### Instructions for the task:
Report each line of the entries below that has the word "finger" in it.

### Raw data:
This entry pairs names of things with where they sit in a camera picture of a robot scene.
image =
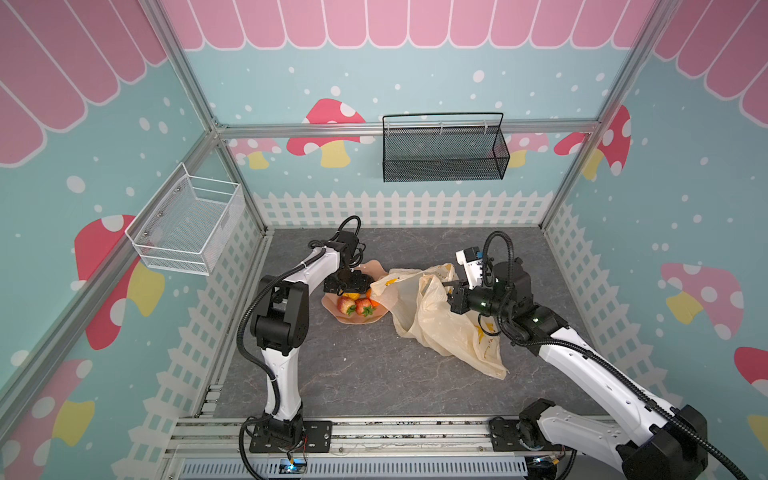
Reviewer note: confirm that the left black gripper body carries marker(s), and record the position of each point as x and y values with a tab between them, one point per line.
347	280

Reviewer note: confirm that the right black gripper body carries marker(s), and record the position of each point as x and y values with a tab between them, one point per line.
458	301

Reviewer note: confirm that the banana print plastic bag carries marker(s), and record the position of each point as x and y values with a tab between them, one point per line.
418	301

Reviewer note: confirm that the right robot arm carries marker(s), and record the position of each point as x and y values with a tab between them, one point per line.
646	437

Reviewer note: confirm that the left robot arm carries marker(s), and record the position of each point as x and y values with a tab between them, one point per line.
279	320

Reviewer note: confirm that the pink wavy fruit plate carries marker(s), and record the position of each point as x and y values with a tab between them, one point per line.
329	302

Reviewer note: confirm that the red strawberry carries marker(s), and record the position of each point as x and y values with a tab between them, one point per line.
364	307

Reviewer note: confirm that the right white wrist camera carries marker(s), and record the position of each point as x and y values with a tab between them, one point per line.
471	259

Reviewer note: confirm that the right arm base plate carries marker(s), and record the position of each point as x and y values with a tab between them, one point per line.
508	435

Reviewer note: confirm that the black mesh wall basket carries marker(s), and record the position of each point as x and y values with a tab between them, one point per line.
441	147

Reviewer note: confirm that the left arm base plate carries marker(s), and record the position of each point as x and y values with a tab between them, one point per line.
299	436

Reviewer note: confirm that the white mesh wall basket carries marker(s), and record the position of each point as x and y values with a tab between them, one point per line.
187	224

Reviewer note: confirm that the aluminium front rail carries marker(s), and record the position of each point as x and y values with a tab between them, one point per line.
360	448

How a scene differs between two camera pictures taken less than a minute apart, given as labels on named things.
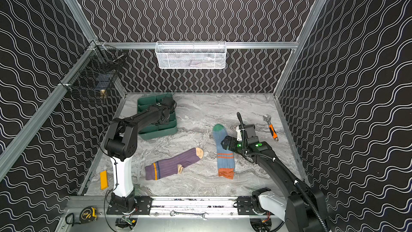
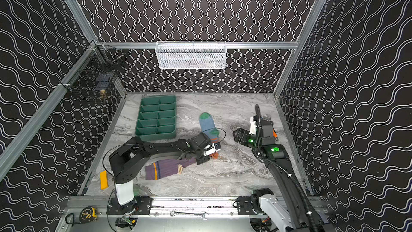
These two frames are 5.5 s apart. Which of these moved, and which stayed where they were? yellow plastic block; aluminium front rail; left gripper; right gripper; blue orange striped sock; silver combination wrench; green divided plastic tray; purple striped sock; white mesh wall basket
Moved: blue orange striped sock; right gripper; left gripper
Stayed: yellow plastic block; aluminium front rail; white mesh wall basket; green divided plastic tray; silver combination wrench; purple striped sock
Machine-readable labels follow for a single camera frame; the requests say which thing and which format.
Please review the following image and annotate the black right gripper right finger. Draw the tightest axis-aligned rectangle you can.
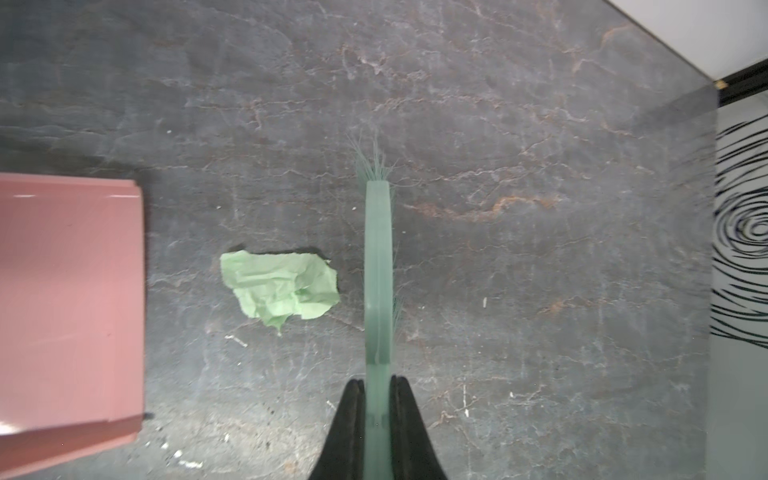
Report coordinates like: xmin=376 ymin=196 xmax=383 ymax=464
xmin=389 ymin=375 xmax=447 ymax=480

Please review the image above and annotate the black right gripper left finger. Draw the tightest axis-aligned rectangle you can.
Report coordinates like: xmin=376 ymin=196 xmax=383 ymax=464
xmin=309 ymin=379 xmax=366 ymax=480

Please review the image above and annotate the green hand brush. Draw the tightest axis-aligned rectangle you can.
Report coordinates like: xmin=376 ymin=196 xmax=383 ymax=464
xmin=350 ymin=137 xmax=395 ymax=480

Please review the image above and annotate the pink plastic dustpan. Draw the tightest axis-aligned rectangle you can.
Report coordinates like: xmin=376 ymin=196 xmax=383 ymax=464
xmin=1 ymin=173 xmax=146 ymax=479

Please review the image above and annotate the green paper scrap far corner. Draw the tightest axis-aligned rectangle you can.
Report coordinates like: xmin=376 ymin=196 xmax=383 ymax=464
xmin=220 ymin=250 xmax=340 ymax=330

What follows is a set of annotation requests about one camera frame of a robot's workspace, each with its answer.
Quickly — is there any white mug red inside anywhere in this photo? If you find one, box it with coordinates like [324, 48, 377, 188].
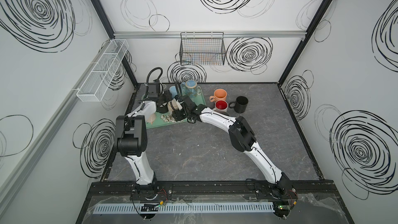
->
[213, 100, 229, 114]

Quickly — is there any peach mug grey base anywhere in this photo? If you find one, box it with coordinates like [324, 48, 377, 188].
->
[209, 89, 228, 102]

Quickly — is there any black mug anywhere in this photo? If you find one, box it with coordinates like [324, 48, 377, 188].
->
[229, 96, 249, 114]

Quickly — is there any beige mug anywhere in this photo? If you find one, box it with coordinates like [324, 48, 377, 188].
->
[167, 99, 182, 115]

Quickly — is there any pale pink mug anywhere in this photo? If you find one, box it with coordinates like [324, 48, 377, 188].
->
[146, 113, 157, 125]

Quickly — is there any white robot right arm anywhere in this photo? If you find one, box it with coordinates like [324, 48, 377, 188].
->
[175, 95, 293, 197]

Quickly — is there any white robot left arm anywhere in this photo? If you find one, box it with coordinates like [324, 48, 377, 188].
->
[114, 82, 166, 187]

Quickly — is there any light blue mug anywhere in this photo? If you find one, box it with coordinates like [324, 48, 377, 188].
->
[169, 86, 178, 98]

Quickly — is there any blue butterfly mug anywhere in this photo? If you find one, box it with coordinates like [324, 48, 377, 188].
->
[181, 80, 198, 99]

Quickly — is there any mint green floral tray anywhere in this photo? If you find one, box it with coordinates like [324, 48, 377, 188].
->
[146, 86, 206, 129]

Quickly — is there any white wire wall shelf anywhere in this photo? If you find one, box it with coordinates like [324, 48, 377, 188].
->
[76, 39, 129, 103]

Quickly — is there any black wire basket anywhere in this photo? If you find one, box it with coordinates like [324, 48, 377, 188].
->
[179, 37, 227, 66]

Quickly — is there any aluminium wall rail back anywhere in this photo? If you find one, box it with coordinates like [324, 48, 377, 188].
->
[114, 31, 307, 39]

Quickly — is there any aluminium wall rail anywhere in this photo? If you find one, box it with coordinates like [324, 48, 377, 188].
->
[114, 31, 307, 39]
[0, 41, 113, 206]

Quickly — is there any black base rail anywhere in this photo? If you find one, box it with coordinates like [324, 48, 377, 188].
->
[85, 179, 340, 202]

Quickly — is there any black corner frame post left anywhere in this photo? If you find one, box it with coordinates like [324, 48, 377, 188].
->
[90, 0, 140, 89]

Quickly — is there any black corner frame post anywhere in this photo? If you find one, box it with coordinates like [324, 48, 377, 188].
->
[278, 0, 333, 87]
[90, 0, 140, 89]

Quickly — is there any white slotted cable duct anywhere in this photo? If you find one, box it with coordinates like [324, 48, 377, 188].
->
[92, 202, 275, 214]

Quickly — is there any aluminium wall rail left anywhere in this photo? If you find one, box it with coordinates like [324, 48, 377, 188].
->
[0, 41, 113, 206]

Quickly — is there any black corner frame post right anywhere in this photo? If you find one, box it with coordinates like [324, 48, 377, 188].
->
[278, 0, 333, 87]

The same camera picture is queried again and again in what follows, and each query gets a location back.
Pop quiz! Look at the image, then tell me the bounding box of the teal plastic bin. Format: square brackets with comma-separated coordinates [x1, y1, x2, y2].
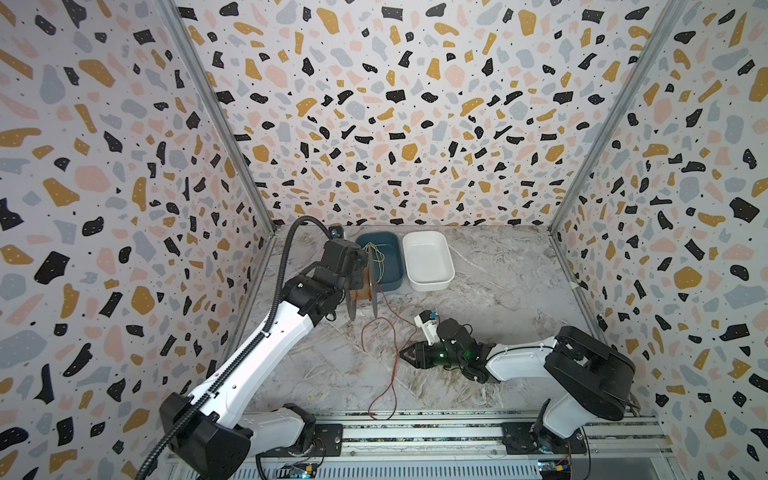
[355, 231, 406, 292]

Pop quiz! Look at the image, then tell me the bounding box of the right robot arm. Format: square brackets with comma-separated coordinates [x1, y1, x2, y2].
[399, 311, 636, 455]

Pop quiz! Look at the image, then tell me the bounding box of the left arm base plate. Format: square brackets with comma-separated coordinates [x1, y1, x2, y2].
[297, 423, 344, 457]

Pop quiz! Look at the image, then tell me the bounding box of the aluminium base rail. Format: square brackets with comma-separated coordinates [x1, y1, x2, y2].
[164, 409, 676, 480]

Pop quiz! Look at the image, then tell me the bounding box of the left frame post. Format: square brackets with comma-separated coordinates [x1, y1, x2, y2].
[155, 0, 276, 237]

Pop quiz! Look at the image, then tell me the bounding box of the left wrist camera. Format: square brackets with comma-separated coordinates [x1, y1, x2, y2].
[328, 225, 345, 239]

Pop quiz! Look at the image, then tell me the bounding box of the grey cable spool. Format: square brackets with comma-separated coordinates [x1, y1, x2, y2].
[345, 264, 378, 320]

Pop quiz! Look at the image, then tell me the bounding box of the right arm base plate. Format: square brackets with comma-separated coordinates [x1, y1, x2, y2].
[501, 422, 587, 455]

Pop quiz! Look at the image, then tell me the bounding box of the right frame post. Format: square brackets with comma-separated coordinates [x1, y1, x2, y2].
[548, 0, 686, 238]

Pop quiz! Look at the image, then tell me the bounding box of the white plastic bin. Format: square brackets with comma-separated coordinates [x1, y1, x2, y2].
[402, 231, 455, 292]

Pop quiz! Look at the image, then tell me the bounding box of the red cable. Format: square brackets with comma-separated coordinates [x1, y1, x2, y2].
[359, 284, 421, 421]

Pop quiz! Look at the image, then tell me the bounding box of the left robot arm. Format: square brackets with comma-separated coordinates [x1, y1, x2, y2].
[136, 215, 368, 479]

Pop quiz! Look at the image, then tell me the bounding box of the frame post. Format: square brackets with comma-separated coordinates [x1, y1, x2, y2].
[155, 0, 276, 237]
[548, 0, 686, 238]

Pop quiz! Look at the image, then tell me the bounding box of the yellow cable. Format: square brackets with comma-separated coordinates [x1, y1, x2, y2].
[362, 241, 388, 280]

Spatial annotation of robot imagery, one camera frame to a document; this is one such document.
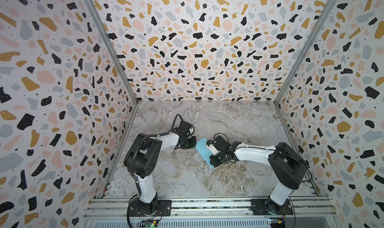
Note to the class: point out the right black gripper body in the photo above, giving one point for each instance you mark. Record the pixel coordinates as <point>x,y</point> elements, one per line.
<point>216,157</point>

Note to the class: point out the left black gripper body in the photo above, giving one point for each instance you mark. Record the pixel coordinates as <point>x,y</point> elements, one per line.
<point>188,143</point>

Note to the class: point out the light blue paper sheet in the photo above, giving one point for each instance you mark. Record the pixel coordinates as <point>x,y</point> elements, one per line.
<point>201,147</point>

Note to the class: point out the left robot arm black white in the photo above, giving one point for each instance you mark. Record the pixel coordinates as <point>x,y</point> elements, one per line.
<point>142,158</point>

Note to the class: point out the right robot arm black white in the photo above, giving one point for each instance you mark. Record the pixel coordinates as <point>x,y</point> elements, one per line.
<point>289,168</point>

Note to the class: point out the left green circuit board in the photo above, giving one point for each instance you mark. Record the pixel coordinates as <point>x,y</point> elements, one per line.
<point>148,223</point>

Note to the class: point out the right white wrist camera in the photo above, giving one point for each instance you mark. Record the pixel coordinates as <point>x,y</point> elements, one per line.
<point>210,146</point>

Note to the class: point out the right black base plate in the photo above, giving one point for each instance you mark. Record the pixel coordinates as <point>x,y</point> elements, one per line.
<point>268,207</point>

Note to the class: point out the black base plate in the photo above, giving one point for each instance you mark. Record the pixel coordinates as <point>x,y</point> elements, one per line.
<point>161,208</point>
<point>268,207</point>

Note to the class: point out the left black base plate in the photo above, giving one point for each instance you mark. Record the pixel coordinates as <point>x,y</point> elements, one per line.
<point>161,208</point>

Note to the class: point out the right circuit board with wires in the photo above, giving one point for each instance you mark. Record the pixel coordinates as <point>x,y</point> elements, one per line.
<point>277,223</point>

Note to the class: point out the aluminium front rail frame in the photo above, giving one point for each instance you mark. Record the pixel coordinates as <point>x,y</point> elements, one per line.
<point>213,212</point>

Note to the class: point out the left aluminium corner post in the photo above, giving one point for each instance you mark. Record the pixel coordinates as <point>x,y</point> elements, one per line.
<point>105,39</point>

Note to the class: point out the aluminium corner post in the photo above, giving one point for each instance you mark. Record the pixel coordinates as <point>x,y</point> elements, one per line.
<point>309,43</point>
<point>105,39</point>

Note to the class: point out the right aluminium corner post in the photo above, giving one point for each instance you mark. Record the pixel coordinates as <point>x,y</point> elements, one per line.
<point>309,43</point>

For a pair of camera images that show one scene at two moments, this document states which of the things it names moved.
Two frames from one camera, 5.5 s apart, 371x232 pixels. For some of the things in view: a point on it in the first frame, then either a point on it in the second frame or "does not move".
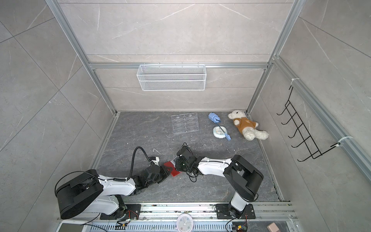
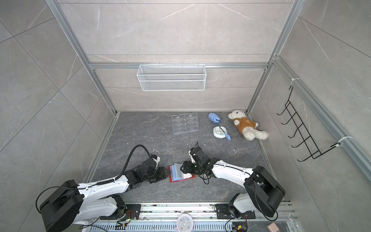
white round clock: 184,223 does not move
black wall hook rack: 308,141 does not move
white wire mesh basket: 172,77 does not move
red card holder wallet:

### Response to this task:
Please review the following image and annotate the black right gripper right finger. Draw the tightest axis-aligned rectangle you can.
Please review the image above and annotate the black right gripper left finger. Draw the tightest axis-aligned rectangle you can.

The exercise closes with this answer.